■ **DESCRIPTION OF THE TASK**:
Output a verbatim copy of the data, cut off after the line that contains "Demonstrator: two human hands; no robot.".

++++ RECORD SET ++++

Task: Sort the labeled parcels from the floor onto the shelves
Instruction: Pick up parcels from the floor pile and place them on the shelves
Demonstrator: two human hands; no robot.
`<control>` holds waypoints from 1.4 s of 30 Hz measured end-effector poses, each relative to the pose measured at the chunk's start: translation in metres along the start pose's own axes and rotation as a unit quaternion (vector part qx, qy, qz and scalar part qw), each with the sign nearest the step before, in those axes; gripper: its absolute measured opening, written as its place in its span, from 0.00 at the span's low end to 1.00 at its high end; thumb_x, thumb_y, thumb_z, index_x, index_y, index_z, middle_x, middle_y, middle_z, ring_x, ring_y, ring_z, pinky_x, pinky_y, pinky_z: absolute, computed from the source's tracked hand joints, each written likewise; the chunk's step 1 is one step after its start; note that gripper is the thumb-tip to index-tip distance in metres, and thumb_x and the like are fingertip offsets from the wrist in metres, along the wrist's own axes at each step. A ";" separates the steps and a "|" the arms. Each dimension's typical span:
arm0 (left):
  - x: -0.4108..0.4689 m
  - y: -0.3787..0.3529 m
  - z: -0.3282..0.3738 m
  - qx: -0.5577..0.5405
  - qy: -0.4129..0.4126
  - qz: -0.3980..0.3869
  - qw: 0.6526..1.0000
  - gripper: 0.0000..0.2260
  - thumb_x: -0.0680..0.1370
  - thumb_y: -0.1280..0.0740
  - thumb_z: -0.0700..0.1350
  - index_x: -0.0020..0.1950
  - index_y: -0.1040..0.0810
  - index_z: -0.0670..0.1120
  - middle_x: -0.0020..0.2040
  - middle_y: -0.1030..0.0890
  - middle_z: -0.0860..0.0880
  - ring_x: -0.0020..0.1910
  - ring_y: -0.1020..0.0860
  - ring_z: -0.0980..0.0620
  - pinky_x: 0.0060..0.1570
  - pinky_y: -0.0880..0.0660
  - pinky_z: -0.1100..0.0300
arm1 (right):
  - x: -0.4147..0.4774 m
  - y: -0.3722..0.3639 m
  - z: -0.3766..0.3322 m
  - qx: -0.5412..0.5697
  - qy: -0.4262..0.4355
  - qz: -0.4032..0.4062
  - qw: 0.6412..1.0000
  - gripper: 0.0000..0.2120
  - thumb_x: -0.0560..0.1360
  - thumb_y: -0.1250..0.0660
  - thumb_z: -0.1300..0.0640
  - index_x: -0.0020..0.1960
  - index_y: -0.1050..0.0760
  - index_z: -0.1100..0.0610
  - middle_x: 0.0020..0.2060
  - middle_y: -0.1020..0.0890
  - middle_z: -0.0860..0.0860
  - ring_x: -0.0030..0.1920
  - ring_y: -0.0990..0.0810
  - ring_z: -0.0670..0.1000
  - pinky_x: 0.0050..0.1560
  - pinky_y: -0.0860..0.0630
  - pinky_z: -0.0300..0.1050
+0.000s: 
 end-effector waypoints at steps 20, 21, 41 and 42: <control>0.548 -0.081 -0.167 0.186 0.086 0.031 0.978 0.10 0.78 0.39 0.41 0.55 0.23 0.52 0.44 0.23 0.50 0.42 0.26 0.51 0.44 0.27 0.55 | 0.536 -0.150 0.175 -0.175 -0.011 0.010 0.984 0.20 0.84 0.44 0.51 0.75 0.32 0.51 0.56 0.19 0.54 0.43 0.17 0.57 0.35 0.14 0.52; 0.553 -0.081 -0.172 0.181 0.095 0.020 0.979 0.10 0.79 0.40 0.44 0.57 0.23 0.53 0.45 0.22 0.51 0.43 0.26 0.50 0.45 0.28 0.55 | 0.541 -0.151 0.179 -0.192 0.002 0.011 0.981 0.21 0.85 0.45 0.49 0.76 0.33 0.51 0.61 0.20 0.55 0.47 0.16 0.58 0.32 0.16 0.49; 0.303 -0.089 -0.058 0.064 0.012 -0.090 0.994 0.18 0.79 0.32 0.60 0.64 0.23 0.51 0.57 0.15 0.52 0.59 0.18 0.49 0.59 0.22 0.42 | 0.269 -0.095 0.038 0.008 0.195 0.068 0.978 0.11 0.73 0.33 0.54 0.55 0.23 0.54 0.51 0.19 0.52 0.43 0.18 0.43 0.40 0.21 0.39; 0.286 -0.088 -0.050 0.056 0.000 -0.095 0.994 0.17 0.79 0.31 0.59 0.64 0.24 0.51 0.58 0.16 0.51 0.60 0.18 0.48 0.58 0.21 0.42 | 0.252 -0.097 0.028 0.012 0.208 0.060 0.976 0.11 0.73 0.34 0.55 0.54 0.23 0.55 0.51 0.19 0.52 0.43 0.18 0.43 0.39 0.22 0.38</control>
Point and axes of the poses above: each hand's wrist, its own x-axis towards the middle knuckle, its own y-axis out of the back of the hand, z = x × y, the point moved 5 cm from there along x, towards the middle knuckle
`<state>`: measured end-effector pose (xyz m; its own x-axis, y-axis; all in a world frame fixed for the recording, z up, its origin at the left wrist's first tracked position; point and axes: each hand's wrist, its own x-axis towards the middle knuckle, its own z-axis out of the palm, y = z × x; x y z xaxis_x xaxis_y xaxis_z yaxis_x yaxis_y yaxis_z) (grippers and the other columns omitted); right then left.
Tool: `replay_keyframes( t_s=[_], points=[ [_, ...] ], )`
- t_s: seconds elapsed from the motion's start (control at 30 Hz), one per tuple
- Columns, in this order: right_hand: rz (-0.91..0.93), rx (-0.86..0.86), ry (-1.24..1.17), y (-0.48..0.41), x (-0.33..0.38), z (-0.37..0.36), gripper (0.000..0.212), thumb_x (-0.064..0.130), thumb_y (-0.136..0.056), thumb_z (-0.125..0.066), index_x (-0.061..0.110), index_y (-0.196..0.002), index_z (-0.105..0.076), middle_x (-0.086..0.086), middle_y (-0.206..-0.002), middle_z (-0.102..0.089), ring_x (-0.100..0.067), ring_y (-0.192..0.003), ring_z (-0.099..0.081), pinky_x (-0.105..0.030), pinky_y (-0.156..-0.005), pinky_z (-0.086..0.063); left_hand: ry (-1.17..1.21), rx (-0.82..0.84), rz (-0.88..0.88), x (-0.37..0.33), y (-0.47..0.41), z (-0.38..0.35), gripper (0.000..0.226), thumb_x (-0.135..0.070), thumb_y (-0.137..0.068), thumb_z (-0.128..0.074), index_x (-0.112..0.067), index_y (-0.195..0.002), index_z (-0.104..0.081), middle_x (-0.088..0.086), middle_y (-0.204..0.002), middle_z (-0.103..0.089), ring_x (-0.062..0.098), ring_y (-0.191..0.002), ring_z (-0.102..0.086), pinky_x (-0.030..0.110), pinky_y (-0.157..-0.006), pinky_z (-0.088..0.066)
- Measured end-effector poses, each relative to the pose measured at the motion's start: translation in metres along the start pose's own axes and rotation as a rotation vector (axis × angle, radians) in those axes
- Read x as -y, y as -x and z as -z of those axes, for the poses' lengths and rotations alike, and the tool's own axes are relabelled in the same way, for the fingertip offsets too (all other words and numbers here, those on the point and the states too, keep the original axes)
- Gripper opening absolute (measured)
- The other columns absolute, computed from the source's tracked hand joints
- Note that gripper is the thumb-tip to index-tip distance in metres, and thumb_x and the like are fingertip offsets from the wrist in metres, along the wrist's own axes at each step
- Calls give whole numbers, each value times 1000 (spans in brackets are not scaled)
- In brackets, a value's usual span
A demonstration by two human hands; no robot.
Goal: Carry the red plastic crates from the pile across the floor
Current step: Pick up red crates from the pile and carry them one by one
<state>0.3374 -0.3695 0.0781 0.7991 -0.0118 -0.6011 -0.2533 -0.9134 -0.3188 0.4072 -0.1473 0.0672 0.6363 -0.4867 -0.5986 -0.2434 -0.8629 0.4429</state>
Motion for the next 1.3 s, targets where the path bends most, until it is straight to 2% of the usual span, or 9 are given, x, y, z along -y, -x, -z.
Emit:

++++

■ **YOUR SOLUTION**:
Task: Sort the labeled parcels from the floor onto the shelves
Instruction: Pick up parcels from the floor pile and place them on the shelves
Demonstrator: two human hands; no robot.

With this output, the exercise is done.